Spontaneously the murmur of conversation resumed all through the room. Mather watched Janet, trying to catch her eyes, to seek the best of himself reflected there, his lost salvation.
“Janet …” He caught her hand and kissed it. Anyone in the room, observing, would say it characteristic of him: Eric was a great kisser of hands.
But Janet said: “Thank you, Eric.”
“It’s a beautiful book, you know. One would expect it to be, coming from you.”
She inclined her head in acknowledgment of his praise. To escape the intimacy with which she could not cope, she said: “There’s more coffee. Shall I warm it?”
He shook his head and forced her to endure a few seconds of his scrutiny. She suffered it with great poise, only the faint telltale pulse moving at her throat. Still she would not meet his eyes, keeping Peter within her gaze.
“Do you love him, Janet?” he asked quietly.
“Yes!” She tilted her chin and the word had come too quickly. A cry in the wilderness. Mather felt it at his own heart’s core. The clock behind him rasped, about to strike the hour of nine. How bitterly ironic to reach two climaxes at once in a life so barren of such moments. The others in the room had begun to move, the eagerness of the young scientists to see the film irrepressible now that the time had come. Mather heard Peter say: “Mind, there may not be anything we don’t know …” But even as he said the words his eyes were shining. He wanted to see it as much as they did.
Mather allowed himself one last thought of Janet: he wondered how he would feel about her after this night had passed. “I’d better go too,” he said. “I’ve promised to look in on the Imagists.”
“What are the Imagists?” Janet asked.
“Well, they’re neither beats nor Beatles, certainly. They’re latter-day worshippers of Eliot and Hume, and they’re so square, they’re cubed.” He smiled down at her and brushed her cheek with the back of his hand. “Thank you, my dear, for everything.”
As he moved across the room the clock struck nine. Louise Steinberg said to no one in particular, simply a despairing statement of fact: “Wouldn’t you know they’d go to the laboratory, even tonight?”
Yes, Mather thought, one would.
“Damn you, Peter,” Louise added, but without malice. Louise was getting plump. She liked comfort and was both proud and possessive of her husband who was finally making a comfortable living as well as a reputation in physics under Bradley.
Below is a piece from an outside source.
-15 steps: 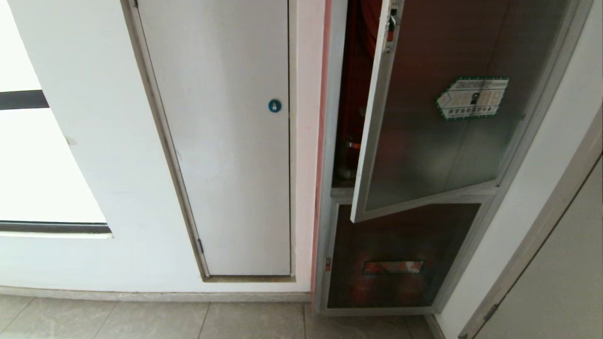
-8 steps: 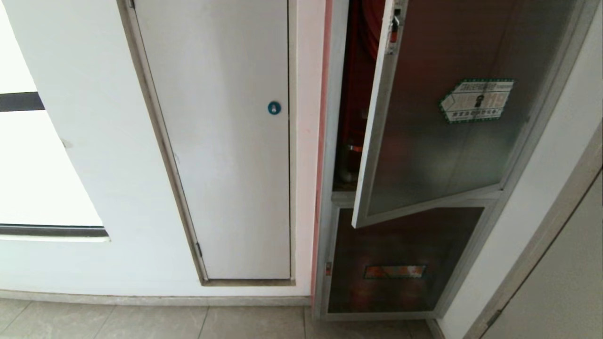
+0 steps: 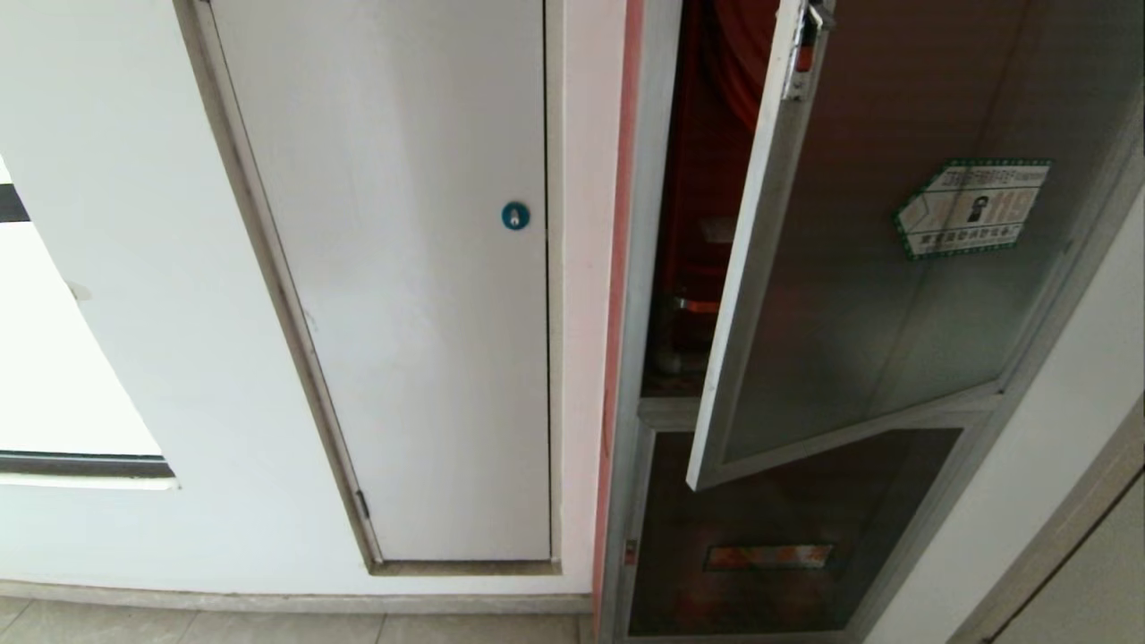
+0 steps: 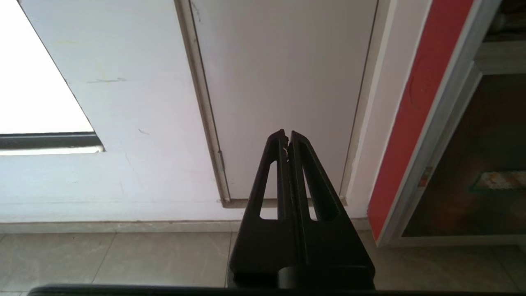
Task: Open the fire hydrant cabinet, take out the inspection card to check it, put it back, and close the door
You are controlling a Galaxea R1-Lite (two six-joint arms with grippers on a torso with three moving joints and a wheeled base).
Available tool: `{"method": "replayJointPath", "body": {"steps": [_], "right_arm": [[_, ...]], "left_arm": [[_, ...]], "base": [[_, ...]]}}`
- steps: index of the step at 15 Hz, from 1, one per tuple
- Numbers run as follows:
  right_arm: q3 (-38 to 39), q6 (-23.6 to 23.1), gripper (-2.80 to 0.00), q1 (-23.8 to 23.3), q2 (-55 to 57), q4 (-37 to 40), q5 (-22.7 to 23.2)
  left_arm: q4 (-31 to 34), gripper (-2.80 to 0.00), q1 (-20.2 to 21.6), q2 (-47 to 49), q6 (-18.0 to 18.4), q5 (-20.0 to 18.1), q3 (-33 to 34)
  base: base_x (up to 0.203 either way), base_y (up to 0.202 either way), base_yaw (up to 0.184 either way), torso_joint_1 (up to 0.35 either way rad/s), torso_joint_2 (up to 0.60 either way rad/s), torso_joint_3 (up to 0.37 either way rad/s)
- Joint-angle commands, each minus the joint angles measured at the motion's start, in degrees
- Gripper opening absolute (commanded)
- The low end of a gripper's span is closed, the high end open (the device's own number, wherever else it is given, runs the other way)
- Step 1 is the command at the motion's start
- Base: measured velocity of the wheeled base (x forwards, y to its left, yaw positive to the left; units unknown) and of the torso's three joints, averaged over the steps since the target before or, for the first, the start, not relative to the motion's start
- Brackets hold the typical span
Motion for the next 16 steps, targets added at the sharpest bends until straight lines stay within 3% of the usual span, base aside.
{"method": "replayJointPath", "body": {"steps": [1,16], "right_arm": [[-0.04,0.00,-2.80,0.01,-0.10,-0.02,0.00],[-0.04,0.08,-2.80,0.01,-0.10,-0.02,0.00]], "left_arm": [[-0.03,-2.80,0.02,0.07,0.00,-0.01,0.35],[-0.03,-2.80,0.02,0.07,0.00,-0.01,0.35]], "base": [[0.197,0.000,0.001,0.007,0.00,0.007],[0.196,0.000,0.000,0.003,0.00,0.002]]}}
“It won’t take long,” Bradley said. “I haven’t seen Janet in a week.
“Eric, come look at some pictures with us. They’re Russian.”
It was Anne Russo who said it. Her purpose, Mather thought, was to forestall his interrupting her moment with Peter. Possibly she was single-minded enough to think the pictures might actually mean something to him. Anne, studying for her doctorate with Bradley, adored him. Most of the women in his classes did. Not that he had many—Anne was the only one in graduate work—and he did his best to discourage those he had. To make it in science a woman had to be able to take discouragement. The little beasts loved Peter for giving it to them. Anne did not look like a female scientist: more the social register sort. Quite tall, she had a good body, Mather supposed, but he doubted that any of this crew was aware of it.
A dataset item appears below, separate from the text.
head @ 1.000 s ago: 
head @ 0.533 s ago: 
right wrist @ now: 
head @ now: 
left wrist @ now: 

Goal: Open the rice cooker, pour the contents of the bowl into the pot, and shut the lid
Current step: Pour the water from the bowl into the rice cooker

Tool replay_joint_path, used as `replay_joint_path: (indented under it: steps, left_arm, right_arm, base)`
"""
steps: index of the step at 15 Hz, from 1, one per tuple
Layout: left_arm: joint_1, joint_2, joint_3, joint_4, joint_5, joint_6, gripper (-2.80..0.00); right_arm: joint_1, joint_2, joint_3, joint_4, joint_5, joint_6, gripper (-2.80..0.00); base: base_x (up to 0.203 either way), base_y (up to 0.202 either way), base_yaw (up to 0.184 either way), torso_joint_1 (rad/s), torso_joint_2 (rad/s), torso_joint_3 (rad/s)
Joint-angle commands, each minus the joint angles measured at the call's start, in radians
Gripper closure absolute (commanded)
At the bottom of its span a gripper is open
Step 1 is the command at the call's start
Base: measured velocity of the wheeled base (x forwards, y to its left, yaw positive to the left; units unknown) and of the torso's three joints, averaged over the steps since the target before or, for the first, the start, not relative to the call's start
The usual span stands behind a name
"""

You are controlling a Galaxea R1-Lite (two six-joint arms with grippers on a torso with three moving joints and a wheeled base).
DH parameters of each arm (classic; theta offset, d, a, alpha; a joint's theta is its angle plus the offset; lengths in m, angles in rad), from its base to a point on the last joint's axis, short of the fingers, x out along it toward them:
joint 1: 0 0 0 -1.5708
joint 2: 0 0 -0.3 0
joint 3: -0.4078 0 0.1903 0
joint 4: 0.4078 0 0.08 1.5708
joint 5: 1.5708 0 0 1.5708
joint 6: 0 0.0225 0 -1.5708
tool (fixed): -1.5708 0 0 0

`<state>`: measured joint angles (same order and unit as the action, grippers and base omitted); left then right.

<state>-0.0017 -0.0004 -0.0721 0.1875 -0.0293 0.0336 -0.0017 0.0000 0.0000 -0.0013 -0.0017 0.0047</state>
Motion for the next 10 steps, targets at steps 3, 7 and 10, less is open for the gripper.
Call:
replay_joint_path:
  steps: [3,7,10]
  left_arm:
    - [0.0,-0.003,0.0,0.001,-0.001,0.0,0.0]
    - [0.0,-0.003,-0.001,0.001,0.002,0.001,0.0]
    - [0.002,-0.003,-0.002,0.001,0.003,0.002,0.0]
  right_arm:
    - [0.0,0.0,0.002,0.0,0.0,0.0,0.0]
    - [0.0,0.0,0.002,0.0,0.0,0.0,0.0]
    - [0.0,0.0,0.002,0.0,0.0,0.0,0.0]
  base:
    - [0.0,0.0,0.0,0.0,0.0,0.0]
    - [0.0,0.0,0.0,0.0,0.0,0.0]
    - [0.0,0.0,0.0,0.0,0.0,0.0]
“I haven’t seen a Russian picture in years. They’re much too hammy,” he said, playing the scientists’ clown. He sometimes thought it why they tolerated him, for they were snobs to the last man of them.
He put his hand on Bradley’s shoulder. Peter was getting gray at the temples—at thirty-five—the burden of premature success. “How much of Athens did you see?”
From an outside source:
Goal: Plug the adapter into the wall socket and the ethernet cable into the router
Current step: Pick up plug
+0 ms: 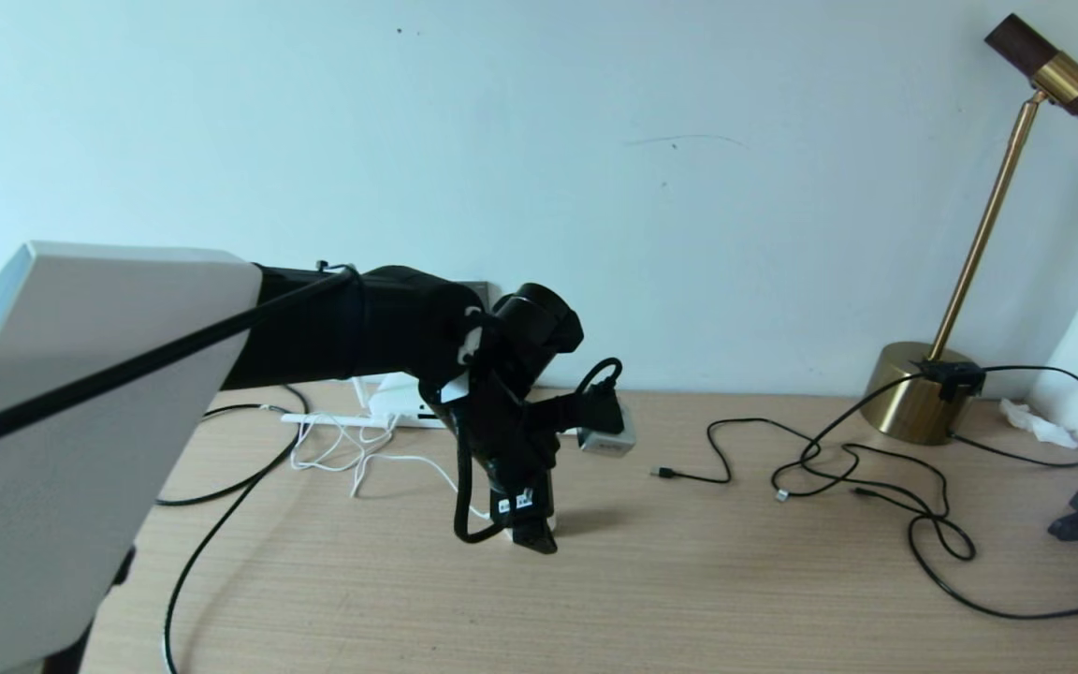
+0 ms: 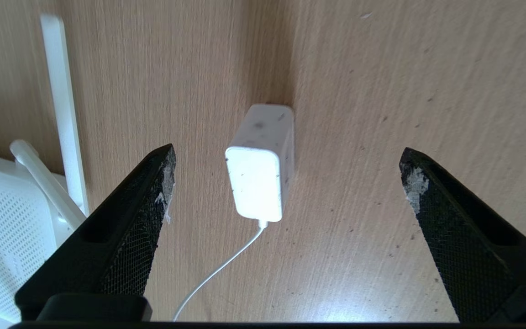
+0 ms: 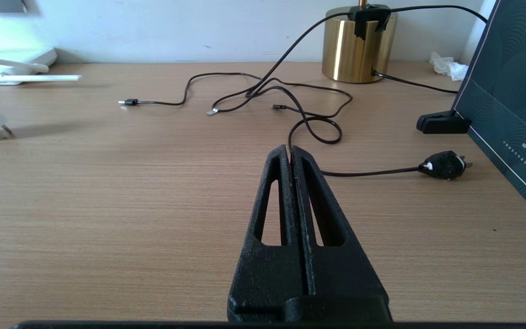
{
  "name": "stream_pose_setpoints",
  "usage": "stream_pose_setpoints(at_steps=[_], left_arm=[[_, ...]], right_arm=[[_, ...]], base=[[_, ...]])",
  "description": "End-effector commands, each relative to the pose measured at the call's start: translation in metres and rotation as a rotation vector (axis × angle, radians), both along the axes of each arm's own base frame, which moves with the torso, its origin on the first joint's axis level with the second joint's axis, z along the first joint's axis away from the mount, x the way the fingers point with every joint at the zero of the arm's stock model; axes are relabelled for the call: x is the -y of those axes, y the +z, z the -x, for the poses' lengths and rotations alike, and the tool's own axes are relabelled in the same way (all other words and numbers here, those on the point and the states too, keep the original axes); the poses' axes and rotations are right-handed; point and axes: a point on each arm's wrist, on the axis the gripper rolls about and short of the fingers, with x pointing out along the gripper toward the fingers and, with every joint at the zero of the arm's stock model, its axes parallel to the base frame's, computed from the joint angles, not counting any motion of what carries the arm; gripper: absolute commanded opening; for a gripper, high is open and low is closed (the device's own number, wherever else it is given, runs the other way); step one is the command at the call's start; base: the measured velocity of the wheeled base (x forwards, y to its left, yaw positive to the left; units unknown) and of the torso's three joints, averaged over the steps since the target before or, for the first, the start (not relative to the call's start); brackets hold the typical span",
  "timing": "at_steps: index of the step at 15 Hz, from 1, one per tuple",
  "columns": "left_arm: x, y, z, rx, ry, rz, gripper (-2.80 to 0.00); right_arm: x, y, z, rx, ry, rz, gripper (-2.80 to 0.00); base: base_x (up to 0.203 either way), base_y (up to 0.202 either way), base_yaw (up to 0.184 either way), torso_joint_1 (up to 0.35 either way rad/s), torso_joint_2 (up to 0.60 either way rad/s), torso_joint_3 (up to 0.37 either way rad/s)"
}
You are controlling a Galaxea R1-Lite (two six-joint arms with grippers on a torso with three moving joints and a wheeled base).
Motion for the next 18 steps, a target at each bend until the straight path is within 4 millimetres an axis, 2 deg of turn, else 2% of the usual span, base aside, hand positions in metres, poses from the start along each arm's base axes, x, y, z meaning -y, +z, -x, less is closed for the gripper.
stream_pose_setpoints(at_steps=[1,6,11,18], left_arm=[[-0.001,-0.012,-0.003,-0.025,0.005,-0.029,0.0],[-0.006,-0.017,0.004,-0.037,0.005,-0.05,0.0],[-0.018,-0.033,0.019,-0.01,0.02,-0.08,0.0],[-0.023,-0.029,0.029,0.007,0.012,-0.103,0.0]], right_arm=[[0.0,-0.003,-0.001,-0.01,0.0,0.0,-2.8],[0.0,-0.003,-0.001,-0.01,0.0,0.0,-2.8],[0.0,-0.003,-0.001,-0.01,0.0,0.0,-2.8],[0.0,-0.003,-0.001,-0.01,0.0,0.0,-2.8]], base=[[0.0,0.0,0.0,0.0,0.0,0.0],[0.0,0.0,0.0,0.0,0.0,0.0],[0.0,0.0,0.0,0.0,0.0,0.0],[0.0,0.0,0.0,0.0,0.0,0.0]])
“The Acropolis and the Plaka, like any week-end tourist.”
“And the Byron monument?”
“We had a hell of a time finding it …”
We, Mather thought. He had supposed that Bradley walking in Athens even as at home would insist upon his solitude. He did not like to think Bradley might again break that pattern in the next few minutes.
But Bradley was true to habit. He picked up a magazine from the side-table waiting for the others to leave before him. Janet said he did much of his reading in such odd moments, able to absorb a page at a glance. And he had the remarkable faculty of doing it without giving offence, a sort of social sixth sense. As Mather reached the door and glanced back, Peter waved and called out, “We’ll talk, Eric!”
Mather waited for a car to pass before crossing the street. There was the sound of water to the wheels’ whine over the pavement. But it was heat only. It had been too hot a day for May. He tried to think about the heat, the children playing—if you could call it play, their deadly stalking of one another among parked cars and the shattering bray of their make-believe guns. Darkness had come, the murky darkness of ill-lighted streets over which the city brightness hung, a neon-tinted nebula of smoke and fume sealing in the night below. Mather took up his self-arranged vigil beneath a street lamp and looked up at the Bradley second-floor windows. As he gave the sign to his co-conspirators who were watching—from where he did not know; he could not even be sure they were watching—the kissing of his fingertips toward the house he had left, he saw Janet in the window facing him. How extraordinary that she should be there! It brought full circle the wheel within the wheel. She abruptly turned her back so that he supposed she had seen him and taken the gesture to her own heart. Good! So much the better if something should go wrong. It was the first time he had permitted himself even fleetingly that fear. Anne Russo was with her now, shaking back her dark long hair as she spoke to Janet. Had she seen him too? He could not be sure.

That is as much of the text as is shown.